## WORK INSTRUCTION
Within the records that follow, find every line containing the string "white". Copy those lines.

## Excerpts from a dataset

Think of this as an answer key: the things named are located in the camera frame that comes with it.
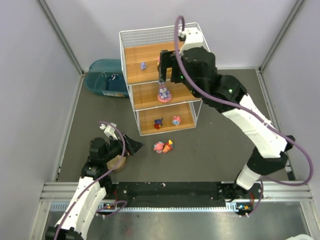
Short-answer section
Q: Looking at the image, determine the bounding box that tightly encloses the purple bunny pink donut toy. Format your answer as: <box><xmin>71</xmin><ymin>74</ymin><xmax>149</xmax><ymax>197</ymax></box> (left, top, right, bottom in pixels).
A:
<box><xmin>157</xmin><ymin>82</ymin><xmax>172</xmax><ymax>103</ymax></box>

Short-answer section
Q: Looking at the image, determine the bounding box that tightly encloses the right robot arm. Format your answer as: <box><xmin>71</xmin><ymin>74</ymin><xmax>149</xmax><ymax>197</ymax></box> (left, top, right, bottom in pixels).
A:
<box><xmin>157</xmin><ymin>47</ymin><xmax>295</xmax><ymax>200</ymax></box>

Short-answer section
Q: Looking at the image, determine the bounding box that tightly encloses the small purple blob toy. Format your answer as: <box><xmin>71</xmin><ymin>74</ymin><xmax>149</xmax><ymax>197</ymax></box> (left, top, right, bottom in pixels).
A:
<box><xmin>140</xmin><ymin>62</ymin><xmax>147</xmax><ymax>71</ymax></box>

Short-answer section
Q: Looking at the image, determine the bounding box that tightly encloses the pink melody toy on shelf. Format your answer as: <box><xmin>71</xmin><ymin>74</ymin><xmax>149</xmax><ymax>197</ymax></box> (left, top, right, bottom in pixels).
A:
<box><xmin>172</xmin><ymin>116</ymin><xmax>181</xmax><ymax>126</ymax></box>

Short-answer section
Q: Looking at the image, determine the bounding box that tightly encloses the tan overturned bowl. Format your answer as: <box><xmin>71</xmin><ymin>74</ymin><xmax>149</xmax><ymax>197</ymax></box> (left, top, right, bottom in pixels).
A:
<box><xmin>106</xmin><ymin>155</ymin><xmax>127</xmax><ymax>172</ymax></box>

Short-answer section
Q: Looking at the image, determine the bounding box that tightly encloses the blue stitch toy figure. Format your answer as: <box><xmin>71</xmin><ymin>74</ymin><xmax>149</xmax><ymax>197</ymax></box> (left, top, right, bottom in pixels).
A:
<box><xmin>153</xmin><ymin>117</ymin><xmax>164</xmax><ymax>130</ymax></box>

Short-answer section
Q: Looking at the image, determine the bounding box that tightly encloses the white wire wooden shelf rack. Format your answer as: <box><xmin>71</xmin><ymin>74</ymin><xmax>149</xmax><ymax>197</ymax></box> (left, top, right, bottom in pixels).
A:
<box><xmin>119</xmin><ymin>25</ymin><xmax>202</xmax><ymax>136</ymax></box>

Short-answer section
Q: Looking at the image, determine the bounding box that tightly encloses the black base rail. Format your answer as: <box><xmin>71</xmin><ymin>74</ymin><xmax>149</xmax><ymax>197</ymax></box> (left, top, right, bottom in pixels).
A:
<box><xmin>109</xmin><ymin>181</ymin><xmax>241</xmax><ymax>208</ymax></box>

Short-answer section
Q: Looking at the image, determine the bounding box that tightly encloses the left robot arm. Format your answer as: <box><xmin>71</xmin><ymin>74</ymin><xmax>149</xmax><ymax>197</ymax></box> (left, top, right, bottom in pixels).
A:
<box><xmin>45</xmin><ymin>134</ymin><xmax>144</xmax><ymax>240</ymax></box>

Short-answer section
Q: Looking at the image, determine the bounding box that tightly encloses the teal plastic bin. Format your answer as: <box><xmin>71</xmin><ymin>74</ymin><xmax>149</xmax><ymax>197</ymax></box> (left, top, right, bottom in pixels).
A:
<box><xmin>84</xmin><ymin>59</ymin><xmax>129</xmax><ymax>98</ymax></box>

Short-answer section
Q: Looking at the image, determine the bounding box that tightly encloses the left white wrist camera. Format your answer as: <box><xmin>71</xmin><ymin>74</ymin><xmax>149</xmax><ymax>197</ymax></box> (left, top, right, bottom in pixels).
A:
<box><xmin>99</xmin><ymin>122</ymin><xmax>118</xmax><ymax>140</ymax></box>

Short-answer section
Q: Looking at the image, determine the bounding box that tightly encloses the dark blue object in bin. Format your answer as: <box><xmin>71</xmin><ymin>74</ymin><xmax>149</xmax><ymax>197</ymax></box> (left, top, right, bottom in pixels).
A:
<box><xmin>106</xmin><ymin>73</ymin><xmax>119</xmax><ymax>82</ymax></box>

## EXERCISE ANSWER
Q: Looking at the image, determine the bounding box that tightly encloses the white wire wooden shelf rack. Format your answer as: <box><xmin>71</xmin><ymin>74</ymin><xmax>149</xmax><ymax>197</ymax></box> (left, top, right, bottom in pixels).
Q: Looking at the image, determine the bounding box that tightly encloses the left white wrist camera. Format your answer as: <box><xmin>71</xmin><ymin>74</ymin><xmax>149</xmax><ymax>197</ymax></box> (left, top, right, bottom in pixels).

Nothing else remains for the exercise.